#### Exercise requirements:
In the records below, find each line with the word "what" and copy it.

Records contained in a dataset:
──────────
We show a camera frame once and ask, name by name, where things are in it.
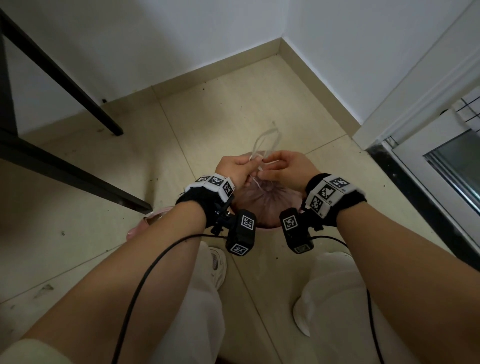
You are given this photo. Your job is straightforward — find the person's right hand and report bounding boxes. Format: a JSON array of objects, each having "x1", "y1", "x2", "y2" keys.
[{"x1": 258, "y1": 150, "x2": 322, "y2": 194}]

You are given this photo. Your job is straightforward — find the person's left hand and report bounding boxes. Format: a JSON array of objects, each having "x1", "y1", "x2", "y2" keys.
[{"x1": 214, "y1": 155, "x2": 260, "y2": 189}]

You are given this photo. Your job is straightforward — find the pink drawstring trash bag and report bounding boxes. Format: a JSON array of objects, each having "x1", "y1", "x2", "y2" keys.
[{"x1": 230, "y1": 127, "x2": 305, "y2": 229}]

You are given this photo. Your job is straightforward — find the person's right forearm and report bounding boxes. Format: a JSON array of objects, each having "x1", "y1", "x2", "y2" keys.
[{"x1": 335, "y1": 208, "x2": 480, "y2": 364}]

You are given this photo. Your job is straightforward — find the person's left forearm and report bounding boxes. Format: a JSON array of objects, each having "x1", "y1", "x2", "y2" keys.
[{"x1": 11, "y1": 200, "x2": 208, "y2": 364}]

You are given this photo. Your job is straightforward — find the black wristband with marker tags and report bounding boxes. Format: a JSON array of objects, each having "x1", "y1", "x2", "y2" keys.
[
  {"x1": 301, "y1": 173, "x2": 367, "y2": 228},
  {"x1": 175, "y1": 174, "x2": 238, "y2": 228}
]

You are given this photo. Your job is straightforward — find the pink trash bin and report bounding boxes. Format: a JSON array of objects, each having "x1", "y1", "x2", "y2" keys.
[{"x1": 229, "y1": 204, "x2": 301, "y2": 236}]

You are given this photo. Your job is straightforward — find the white shoe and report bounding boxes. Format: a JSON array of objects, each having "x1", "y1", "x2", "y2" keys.
[
  {"x1": 292, "y1": 295, "x2": 319, "y2": 337},
  {"x1": 207, "y1": 247, "x2": 228, "y2": 290}
]

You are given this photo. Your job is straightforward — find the white trousers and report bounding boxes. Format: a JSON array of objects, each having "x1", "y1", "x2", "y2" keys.
[{"x1": 148, "y1": 240, "x2": 419, "y2": 364}]

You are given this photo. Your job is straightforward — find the black door threshold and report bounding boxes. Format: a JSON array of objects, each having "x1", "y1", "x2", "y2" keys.
[{"x1": 366, "y1": 139, "x2": 480, "y2": 271}]

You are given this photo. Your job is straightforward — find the white sliding glass door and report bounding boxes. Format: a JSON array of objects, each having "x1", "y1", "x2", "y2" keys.
[{"x1": 390, "y1": 109, "x2": 480, "y2": 248}]

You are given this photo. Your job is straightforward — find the white shirt sleeve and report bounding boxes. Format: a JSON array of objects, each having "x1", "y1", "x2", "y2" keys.
[{"x1": 0, "y1": 338, "x2": 74, "y2": 364}]

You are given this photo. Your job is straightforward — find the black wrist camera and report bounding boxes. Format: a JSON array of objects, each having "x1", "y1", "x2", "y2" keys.
[
  {"x1": 279, "y1": 207, "x2": 324, "y2": 254},
  {"x1": 211, "y1": 195, "x2": 258, "y2": 258}
]

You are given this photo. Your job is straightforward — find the black cable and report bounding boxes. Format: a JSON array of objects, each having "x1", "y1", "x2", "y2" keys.
[
  {"x1": 111, "y1": 234, "x2": 229, "y2": 364},
  {"x1": 310, "y1": 235, "x2": 385, "y2": 364}
]

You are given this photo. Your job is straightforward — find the white door frame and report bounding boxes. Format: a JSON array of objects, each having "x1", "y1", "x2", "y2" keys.
[{"x1": 352, "y1": 0, "x2": 480, "y2": 151}]

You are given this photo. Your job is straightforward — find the black metal table frame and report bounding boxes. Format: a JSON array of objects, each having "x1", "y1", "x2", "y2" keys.
[{"x1": 0, "y1": 7, "x2": 154, "y2": 215}]

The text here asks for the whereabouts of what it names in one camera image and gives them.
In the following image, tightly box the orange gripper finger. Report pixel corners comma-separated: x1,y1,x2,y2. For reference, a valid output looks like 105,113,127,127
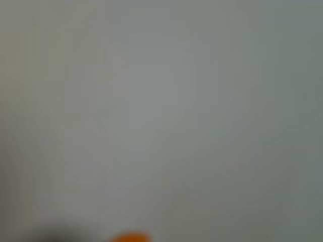
105,230,152,242

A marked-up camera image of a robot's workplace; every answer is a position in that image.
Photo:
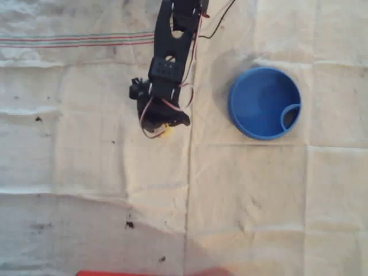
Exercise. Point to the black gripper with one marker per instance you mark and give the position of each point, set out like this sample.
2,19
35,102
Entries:
176,119

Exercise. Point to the small yellow block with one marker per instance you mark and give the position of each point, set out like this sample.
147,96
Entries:
167,131

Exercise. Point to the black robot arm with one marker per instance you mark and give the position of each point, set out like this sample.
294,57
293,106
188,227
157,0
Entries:
169,46

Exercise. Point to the blue round bowl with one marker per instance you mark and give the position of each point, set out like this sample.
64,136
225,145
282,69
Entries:
258,109

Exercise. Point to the white cloth with striped border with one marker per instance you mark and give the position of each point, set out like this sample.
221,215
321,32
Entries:
115,178

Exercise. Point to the red plastic object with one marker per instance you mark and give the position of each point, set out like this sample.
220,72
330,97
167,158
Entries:
129,273

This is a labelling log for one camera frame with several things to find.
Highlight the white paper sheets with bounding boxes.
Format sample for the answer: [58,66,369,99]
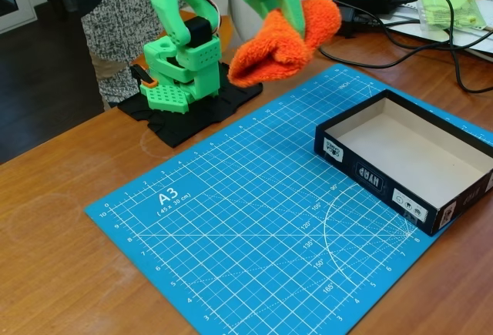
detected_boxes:
[368,0,493,62]

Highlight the clear bag with green parts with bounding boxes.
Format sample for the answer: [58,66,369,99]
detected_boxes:
[418,0,488,32]

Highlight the long black power cable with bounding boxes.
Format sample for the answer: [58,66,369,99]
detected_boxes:
[317,0,493,94]

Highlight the white red black servo wire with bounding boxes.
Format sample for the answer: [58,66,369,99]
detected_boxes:
[200,0,223,38]

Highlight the black orange table clamp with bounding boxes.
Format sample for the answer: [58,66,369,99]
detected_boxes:
[129,64,159,89]

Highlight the blue cutting mat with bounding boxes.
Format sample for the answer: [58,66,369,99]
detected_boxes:
[83,63,493,335]

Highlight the orange fluffy towel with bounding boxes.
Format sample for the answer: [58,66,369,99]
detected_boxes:
[226,0,343,89]

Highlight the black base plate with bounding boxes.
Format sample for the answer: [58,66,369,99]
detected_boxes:
[117,61,263,149]

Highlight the black cardboard box tray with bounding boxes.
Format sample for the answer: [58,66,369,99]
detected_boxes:
[314,88,493,238]

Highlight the black power adapter brick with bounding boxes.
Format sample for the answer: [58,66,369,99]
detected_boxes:
[337,5,357,39]

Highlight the person in speckled garment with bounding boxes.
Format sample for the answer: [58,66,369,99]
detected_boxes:
[63,0,232,106]

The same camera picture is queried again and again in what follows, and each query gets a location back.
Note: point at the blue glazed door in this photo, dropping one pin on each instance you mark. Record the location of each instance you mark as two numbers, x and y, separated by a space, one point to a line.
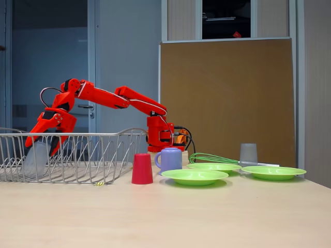
51 51

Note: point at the red gripper with motor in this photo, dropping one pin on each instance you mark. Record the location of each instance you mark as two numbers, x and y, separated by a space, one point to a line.
46 123

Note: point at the purple plastic mug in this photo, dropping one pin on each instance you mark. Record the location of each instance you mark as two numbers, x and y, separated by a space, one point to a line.
170 160

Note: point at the grey translucent plastic cup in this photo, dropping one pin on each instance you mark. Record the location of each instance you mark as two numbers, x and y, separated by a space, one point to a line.
248 153
37 160

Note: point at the green plastic plate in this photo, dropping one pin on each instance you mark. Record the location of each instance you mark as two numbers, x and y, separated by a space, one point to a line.
276 172
212 167
194 176

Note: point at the orange clamp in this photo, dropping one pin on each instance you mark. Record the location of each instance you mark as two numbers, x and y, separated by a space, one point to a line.
182 138

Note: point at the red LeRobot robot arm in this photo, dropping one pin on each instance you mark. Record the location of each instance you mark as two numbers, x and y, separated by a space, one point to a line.
139 100

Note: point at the brown partition board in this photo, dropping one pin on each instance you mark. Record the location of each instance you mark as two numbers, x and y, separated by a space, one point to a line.
266 90

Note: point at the wooden base block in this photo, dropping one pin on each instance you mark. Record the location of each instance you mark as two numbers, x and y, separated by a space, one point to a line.
185 157

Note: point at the yellow black striped tape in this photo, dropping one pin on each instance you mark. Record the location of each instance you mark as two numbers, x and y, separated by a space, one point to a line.
99 184

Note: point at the red plastic cup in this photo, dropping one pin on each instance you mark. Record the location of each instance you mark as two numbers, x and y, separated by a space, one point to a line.
142 170
──────────
#### Task result:
The text here asks for the whereabouts of what it names in one camera image and gives them.
The same camera picture is queried again and again in what follows, and each query gets a location back.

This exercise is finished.